═══ Data

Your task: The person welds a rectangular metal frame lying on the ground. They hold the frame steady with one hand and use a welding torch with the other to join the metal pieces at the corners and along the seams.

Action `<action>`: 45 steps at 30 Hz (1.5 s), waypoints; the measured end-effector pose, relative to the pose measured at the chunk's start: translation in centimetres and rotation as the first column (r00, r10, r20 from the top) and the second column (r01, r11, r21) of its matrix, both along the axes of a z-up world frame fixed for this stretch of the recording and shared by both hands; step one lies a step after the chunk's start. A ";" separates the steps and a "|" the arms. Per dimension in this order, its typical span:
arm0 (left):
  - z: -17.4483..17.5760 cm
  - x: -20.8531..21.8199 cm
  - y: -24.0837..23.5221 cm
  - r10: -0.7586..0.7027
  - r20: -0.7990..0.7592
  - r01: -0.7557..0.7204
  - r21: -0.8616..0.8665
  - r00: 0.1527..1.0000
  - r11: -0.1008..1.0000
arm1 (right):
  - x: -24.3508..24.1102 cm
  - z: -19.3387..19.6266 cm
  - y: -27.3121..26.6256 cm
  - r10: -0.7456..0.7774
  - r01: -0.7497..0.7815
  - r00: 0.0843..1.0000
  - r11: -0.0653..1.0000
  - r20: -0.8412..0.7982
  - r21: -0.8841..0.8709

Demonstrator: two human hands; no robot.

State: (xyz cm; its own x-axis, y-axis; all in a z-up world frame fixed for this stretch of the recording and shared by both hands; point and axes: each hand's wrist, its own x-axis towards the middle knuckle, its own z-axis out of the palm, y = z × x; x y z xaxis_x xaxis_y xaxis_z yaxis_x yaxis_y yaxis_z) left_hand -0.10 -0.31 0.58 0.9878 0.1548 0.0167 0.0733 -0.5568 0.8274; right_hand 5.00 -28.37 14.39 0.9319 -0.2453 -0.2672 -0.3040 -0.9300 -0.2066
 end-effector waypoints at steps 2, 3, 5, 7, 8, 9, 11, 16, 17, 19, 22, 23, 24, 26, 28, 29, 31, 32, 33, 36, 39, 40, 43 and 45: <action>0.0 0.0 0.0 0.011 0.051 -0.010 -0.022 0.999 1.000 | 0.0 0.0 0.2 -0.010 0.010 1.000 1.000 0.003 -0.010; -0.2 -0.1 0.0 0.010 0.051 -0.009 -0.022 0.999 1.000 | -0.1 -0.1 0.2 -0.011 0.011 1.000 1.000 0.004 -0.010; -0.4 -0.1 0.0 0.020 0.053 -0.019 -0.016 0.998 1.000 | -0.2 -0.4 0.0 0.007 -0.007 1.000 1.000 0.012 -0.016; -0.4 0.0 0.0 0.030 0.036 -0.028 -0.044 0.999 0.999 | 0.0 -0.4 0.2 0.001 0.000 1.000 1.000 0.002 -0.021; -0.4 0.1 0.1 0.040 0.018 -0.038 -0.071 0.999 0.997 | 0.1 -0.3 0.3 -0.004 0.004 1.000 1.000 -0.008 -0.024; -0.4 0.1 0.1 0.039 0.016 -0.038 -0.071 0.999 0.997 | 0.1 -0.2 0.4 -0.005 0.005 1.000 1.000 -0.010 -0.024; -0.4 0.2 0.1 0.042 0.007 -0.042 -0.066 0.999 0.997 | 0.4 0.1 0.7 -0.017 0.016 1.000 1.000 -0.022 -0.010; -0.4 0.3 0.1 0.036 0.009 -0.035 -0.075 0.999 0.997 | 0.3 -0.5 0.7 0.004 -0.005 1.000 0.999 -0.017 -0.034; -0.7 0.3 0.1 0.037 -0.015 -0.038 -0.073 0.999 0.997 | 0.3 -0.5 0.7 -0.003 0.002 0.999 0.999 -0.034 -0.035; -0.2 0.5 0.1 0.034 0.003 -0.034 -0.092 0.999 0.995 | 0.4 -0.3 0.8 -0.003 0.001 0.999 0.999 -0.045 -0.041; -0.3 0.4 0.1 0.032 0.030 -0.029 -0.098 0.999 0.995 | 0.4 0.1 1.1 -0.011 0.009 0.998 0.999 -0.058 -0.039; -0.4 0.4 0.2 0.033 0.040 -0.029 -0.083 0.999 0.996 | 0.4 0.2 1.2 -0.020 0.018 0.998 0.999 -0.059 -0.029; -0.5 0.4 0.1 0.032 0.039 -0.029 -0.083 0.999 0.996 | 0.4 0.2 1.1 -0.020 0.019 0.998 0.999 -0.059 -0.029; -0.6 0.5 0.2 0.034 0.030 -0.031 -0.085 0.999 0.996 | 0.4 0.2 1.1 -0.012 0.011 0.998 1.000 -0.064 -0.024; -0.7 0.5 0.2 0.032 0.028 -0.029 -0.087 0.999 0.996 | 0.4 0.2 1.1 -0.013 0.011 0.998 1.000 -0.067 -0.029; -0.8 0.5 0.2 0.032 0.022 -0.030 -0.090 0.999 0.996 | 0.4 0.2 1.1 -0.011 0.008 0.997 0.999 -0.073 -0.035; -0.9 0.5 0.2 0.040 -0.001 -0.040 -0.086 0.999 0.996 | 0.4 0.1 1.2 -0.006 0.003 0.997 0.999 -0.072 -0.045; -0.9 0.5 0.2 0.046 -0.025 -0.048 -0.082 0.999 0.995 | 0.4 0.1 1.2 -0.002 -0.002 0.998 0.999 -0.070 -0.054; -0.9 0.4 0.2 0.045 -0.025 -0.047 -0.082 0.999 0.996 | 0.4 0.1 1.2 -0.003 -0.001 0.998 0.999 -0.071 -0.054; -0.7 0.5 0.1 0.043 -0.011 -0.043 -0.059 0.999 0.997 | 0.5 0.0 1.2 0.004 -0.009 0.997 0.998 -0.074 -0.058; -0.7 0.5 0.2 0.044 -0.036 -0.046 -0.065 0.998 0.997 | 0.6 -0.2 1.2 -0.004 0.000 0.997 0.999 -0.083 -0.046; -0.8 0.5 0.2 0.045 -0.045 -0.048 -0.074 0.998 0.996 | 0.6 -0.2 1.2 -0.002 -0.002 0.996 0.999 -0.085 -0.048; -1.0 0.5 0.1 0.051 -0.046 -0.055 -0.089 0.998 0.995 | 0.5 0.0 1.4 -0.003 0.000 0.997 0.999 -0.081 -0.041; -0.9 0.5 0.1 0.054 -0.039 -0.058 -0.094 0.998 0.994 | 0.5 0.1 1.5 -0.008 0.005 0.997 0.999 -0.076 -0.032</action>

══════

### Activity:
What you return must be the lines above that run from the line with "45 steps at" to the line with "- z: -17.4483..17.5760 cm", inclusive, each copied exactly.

### Solution for this problem:
Action `<action>`: 45 steps at 30 Hz (1.5 s), waypoints; the measured end-effector pose, relative to the pose measured at the chunk's start: translation in centimetres and rotation as the first column (r00, r10, r20 from the top) and the second column (r01, r11, r21) of its matrix, both along the axes of a z-up world frame fixed for this stretch of the recording and shared by both hands; step one lies a step after the chunk's start. A ";" separates the steps and a "|" the arms. Per dimension in this order, its typical span:
arm0 (left):
  - z: -17.4483..17.5760 cm

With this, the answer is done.